→ **What you should do**
Retype only the lines below from the one with "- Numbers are" to the one with "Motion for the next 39", inclusive, skipping every image.

(Data excerpts)
- - - - -

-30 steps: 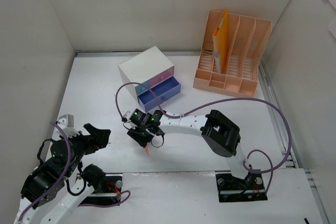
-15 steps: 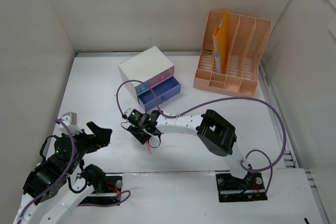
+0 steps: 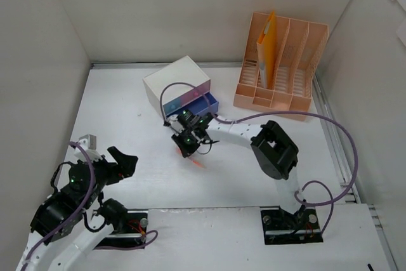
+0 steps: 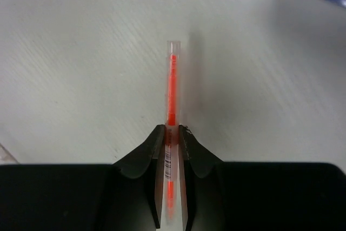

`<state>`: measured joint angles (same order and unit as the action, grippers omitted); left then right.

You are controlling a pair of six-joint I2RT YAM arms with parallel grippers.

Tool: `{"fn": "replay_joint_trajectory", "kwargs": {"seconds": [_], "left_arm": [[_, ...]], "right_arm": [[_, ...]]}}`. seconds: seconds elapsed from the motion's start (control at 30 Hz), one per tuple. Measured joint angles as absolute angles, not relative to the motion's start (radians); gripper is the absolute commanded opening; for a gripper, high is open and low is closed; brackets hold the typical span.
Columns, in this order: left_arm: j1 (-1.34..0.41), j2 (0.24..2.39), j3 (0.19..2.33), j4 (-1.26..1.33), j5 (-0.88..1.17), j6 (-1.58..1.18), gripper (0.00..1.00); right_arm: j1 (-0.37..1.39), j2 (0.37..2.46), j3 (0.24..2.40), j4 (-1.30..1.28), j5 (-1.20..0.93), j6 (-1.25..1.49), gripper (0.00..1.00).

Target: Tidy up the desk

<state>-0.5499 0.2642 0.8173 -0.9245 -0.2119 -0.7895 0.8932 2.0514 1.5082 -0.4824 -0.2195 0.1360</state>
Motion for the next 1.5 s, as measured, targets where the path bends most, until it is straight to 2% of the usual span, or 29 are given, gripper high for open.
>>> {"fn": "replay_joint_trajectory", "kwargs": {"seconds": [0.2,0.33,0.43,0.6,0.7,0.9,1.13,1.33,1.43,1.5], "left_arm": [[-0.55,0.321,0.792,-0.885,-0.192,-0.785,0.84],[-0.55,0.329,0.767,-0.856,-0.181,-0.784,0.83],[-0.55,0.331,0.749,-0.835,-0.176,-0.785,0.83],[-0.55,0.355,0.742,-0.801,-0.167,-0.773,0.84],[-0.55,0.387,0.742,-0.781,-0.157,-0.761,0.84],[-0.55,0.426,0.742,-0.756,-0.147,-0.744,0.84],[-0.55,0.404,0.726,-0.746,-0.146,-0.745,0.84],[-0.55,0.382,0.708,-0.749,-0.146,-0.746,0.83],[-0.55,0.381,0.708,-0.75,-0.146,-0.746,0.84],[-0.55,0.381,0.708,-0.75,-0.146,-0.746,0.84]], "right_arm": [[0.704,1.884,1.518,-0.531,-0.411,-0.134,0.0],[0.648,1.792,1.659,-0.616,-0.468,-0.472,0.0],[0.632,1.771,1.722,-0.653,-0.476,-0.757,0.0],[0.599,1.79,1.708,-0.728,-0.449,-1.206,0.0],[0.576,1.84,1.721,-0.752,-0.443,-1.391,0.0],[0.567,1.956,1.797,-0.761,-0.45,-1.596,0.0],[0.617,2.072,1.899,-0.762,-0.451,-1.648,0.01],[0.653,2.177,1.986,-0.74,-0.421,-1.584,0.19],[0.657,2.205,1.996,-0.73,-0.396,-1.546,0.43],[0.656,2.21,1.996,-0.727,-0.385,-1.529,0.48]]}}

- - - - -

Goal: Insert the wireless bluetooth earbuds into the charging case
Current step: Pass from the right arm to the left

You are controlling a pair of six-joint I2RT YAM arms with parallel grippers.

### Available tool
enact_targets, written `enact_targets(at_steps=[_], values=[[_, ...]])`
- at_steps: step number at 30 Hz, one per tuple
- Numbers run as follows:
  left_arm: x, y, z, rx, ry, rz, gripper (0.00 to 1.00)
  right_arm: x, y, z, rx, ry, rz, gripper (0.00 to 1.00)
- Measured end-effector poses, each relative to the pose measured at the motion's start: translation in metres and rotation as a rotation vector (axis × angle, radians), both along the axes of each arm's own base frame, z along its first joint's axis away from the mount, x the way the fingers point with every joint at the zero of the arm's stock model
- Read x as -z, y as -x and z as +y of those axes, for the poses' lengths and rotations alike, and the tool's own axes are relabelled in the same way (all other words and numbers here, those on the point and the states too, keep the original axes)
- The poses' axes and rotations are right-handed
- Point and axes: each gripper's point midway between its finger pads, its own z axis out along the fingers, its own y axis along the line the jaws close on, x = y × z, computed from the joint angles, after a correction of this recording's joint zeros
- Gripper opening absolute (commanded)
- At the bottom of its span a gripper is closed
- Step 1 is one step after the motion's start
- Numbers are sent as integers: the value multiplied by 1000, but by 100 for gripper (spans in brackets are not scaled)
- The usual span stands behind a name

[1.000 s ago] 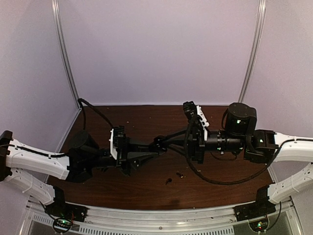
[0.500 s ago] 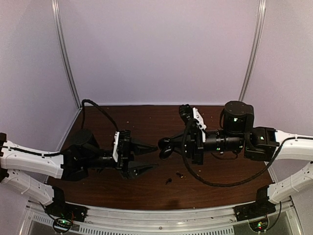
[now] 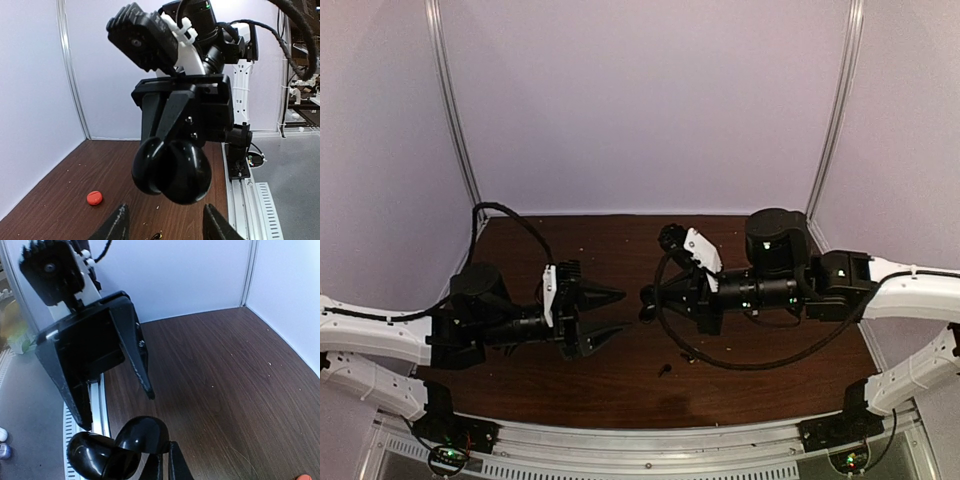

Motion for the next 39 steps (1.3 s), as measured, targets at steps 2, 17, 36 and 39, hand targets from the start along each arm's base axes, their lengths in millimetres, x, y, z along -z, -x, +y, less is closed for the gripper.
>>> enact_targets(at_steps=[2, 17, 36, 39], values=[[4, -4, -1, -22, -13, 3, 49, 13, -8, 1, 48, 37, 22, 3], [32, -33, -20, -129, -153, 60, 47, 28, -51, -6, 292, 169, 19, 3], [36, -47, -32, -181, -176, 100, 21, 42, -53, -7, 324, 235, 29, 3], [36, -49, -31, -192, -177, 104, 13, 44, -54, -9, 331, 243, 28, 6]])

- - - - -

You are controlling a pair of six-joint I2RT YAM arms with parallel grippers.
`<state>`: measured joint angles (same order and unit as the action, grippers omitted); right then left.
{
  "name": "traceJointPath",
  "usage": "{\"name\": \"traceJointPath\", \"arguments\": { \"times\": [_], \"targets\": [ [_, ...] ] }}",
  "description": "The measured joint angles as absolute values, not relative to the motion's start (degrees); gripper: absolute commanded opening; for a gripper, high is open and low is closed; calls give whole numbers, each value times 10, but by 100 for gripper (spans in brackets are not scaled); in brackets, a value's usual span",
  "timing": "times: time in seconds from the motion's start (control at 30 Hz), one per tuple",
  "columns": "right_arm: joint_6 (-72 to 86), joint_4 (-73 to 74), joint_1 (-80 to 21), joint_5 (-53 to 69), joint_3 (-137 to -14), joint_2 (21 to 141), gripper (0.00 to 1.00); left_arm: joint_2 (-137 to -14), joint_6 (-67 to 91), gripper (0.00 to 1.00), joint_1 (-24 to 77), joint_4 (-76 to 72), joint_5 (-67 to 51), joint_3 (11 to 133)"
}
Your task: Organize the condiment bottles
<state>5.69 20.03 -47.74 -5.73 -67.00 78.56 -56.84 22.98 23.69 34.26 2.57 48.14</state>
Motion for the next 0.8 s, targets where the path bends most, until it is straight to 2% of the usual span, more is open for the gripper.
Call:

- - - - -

→ **Solution to the problem**
- Numbers are sent as integers: the value multiplied by 1000, but by 100 for gripper (spans in brackets are not scaled)
- The usual span stands behind a name

[1.000 s ago] 
[0.500 s ago] 
[now] 

Motion for the next 39 steps (1.3 s), as measured, targets at steps 2, 17, 36 and 39, hand targets from the start along each arm's base axes, their lengths in millimetres, x, y, z along -z, -x, +y, less is closed for the gripper.

Nothing more remains in this exercise.